Culler D., Estrin D., Srivastava M., Overview of Sensor Networks, computer magazine, IEEE. 2004; 37(8): 41–9p.

Hill J.L. System architecture for wireless sensor networks, Ph.D. Dissertation. University of California, Berkeley, 2003.

Mohanty S., Patra S.K. A novel Bio-inspired Clustering algorithm for Wireless Sensor Networks, accepted in 3rd International Conference on Intelligent and Advanced Systems, Kuala Lumpur, Malaysia (ICIAS2010).

Manwall R., Mathuriya A., Garg S., et al. Performance evaluation of energy saving in WSN by using simulator ns2, Int J Data Network Security. 2012; 1(1).

Sinha A. Dynamic power management in wireless sensor networks, IEEE Des Test Comput. 2001; 18: 62–74p.

Rajeshwari A., Vimala Devi V., Lakshmi A.S., et al. Civilizing Energy Efficiency in wireless Sensor Network using Bacterial Foraging Algorithm, IOSR J Comput Eng. (IOSRJCE) 2012.

Banerjee I., Rahaman H., Sikdar B., UDDN: Unidirectional Data Dissemination via Negotiation, IEEE International Conference on Information Networking, 23–25 January, Pusan, Korea, 2008.

Niewiadomska-Szynkiewicz E., Kwaśniewski P., Windyga I. Comparative study of wireless sensor networks energy-efficient topologies and power save protocols, J Telecomm Inform Technol. 2009.

Passino K.M. “Biomimicry of bacterial for aging for distributed and optimization control”, IEEE Control Syst Mag. 2002.
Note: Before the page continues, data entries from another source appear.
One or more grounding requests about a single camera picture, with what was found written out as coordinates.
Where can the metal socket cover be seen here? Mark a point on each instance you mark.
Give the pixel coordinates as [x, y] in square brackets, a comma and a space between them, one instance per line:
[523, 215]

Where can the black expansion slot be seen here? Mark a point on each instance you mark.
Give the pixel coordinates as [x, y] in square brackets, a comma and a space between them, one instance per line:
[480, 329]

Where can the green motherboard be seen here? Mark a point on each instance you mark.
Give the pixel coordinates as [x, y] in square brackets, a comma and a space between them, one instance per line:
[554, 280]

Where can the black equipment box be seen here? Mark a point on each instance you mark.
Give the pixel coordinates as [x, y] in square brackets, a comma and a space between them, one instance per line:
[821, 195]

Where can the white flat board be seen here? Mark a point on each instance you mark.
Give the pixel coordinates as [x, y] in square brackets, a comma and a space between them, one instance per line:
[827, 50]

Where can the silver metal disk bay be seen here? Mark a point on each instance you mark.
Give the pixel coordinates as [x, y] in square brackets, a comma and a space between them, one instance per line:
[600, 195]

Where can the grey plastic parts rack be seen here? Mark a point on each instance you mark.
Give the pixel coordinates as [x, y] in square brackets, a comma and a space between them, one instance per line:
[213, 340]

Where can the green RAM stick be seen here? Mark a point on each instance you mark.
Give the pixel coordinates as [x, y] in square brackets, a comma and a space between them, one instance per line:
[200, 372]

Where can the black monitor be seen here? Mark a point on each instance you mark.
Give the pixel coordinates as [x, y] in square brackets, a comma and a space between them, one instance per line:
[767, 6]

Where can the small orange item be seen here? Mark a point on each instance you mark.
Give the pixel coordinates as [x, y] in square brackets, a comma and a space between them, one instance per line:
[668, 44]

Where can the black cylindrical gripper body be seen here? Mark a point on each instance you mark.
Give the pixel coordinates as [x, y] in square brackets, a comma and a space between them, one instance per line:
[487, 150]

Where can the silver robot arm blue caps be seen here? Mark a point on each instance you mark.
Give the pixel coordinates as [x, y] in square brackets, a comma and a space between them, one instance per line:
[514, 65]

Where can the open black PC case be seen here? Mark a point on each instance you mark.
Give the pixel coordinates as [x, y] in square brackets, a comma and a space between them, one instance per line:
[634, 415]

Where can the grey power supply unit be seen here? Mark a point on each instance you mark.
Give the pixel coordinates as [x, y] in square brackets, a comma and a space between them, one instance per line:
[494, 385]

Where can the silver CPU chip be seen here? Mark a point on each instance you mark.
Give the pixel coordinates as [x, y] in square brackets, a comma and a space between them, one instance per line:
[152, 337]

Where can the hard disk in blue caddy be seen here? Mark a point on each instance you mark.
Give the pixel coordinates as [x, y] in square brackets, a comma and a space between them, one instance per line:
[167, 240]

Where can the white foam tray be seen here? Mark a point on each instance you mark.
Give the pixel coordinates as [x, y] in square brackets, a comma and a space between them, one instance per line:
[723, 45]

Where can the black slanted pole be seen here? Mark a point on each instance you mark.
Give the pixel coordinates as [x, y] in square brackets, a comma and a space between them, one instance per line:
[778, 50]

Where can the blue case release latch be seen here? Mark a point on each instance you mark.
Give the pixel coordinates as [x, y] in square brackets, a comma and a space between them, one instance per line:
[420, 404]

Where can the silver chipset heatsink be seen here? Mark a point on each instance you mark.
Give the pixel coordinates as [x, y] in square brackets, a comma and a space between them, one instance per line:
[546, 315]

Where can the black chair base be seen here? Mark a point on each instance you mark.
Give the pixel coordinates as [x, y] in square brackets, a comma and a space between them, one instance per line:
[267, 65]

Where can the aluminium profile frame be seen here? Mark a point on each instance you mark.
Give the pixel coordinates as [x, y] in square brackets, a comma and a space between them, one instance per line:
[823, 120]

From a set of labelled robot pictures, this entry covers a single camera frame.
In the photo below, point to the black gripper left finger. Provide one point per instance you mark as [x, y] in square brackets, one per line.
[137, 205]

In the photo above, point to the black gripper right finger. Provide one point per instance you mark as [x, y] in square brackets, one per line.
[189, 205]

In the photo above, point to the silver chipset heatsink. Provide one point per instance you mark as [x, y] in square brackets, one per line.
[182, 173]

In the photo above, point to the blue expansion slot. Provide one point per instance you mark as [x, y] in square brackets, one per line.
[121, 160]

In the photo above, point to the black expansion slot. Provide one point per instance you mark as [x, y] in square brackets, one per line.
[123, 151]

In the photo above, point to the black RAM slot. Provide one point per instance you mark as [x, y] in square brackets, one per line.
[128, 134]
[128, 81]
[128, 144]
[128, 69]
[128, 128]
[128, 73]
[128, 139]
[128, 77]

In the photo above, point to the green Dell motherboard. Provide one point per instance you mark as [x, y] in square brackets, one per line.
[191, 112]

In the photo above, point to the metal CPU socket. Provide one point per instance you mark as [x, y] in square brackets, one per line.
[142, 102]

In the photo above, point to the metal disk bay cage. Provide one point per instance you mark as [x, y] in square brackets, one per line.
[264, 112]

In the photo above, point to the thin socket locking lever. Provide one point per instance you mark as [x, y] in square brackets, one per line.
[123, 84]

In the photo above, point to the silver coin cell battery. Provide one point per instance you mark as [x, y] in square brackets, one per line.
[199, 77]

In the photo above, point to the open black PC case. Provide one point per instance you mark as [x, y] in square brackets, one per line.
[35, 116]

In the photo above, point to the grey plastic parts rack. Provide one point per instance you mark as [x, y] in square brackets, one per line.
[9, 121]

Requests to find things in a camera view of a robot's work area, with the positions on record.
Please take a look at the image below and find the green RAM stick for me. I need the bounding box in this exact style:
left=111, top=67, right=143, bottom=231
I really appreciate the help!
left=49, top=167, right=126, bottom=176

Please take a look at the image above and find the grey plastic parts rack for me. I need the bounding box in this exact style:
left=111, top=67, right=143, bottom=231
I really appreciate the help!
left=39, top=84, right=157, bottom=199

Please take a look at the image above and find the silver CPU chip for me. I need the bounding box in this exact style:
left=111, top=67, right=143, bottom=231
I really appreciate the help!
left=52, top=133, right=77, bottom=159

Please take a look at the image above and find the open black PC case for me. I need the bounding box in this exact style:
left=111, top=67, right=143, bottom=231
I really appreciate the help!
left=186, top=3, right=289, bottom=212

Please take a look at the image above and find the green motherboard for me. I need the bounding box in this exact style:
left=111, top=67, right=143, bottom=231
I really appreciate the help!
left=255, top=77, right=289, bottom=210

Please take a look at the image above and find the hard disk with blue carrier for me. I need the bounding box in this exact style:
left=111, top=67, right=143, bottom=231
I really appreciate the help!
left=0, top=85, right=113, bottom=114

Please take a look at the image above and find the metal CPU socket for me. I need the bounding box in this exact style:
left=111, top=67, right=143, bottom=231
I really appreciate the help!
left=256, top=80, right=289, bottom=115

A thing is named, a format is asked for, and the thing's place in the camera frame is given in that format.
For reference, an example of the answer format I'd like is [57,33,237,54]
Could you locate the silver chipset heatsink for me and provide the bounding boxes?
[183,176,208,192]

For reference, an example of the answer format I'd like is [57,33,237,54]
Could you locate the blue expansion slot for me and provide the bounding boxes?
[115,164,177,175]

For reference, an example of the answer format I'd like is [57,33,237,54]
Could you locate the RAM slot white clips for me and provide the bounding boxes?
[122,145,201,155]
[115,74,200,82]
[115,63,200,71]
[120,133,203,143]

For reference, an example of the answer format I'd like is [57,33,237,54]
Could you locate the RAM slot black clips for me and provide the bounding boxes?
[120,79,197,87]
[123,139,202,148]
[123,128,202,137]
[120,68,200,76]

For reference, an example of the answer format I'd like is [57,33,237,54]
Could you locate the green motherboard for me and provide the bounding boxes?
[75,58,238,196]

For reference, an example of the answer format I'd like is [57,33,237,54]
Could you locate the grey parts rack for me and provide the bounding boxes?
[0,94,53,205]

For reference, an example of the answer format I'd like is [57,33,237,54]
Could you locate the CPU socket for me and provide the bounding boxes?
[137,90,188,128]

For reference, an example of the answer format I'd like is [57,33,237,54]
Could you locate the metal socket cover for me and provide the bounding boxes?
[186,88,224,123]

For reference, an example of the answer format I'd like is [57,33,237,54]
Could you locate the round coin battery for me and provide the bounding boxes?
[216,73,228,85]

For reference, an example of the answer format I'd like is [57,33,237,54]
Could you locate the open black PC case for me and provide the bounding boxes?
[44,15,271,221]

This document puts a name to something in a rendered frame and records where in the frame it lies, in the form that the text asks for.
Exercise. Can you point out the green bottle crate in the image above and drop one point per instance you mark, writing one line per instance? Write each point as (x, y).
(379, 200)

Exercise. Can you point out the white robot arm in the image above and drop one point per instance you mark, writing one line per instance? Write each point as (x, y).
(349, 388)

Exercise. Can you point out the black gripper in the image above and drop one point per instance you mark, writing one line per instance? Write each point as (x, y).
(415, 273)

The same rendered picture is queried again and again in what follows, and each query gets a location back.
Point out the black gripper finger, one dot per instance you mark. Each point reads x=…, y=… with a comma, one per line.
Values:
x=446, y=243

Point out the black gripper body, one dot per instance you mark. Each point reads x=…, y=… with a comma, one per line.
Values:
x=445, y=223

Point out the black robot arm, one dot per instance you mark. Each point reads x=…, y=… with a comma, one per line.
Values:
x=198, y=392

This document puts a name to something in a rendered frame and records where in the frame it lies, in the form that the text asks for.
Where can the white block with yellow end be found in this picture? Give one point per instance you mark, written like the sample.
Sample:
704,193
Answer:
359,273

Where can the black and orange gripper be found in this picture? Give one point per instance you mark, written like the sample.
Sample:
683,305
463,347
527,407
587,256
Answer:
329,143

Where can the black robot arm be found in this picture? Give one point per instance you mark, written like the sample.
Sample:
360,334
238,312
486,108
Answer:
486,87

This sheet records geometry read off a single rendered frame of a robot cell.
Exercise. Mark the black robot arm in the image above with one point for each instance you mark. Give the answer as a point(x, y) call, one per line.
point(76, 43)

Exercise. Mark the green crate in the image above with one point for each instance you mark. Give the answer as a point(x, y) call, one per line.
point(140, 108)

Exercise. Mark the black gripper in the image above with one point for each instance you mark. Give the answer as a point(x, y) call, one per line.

Liu Y., Ji H., Yue G. An Energy-Efficient PEGASIS-Based Enhanced Algorithm in Wireless Sensor Networks, China Commun. 2006.

C., Sen S.J. Energy Efficient Communication Protocols for Wireless Sensor Networks, Natl Inst Technol. 2006.

Rajeshwari A., Vimala Devi V., Lakshmi A.S., et al. Civilizing Energy Efficiency in Wireless Sensor Network Using Bacteria Foraging Algorithm, IOSR J Comput Eng (IOSRJCE). 2012; 7(5): 61–65p, www.iosrjournals.org.

Sharma V., Pattnaik S.S., Garg T. A Review of Bacterial Foraging Optimization and Its Applications, National Conference on Future Aspect s of Artificial intelligence in Industrial Automation NCFAAIIA, 2012.

Anastasi G., Conti M., Di Francesco M., et al. Energy Conservation in wireless sensor networks: a survey. Sci Direct. 2009; 535–43p.


Refbacks

  • There are currently no refbacks.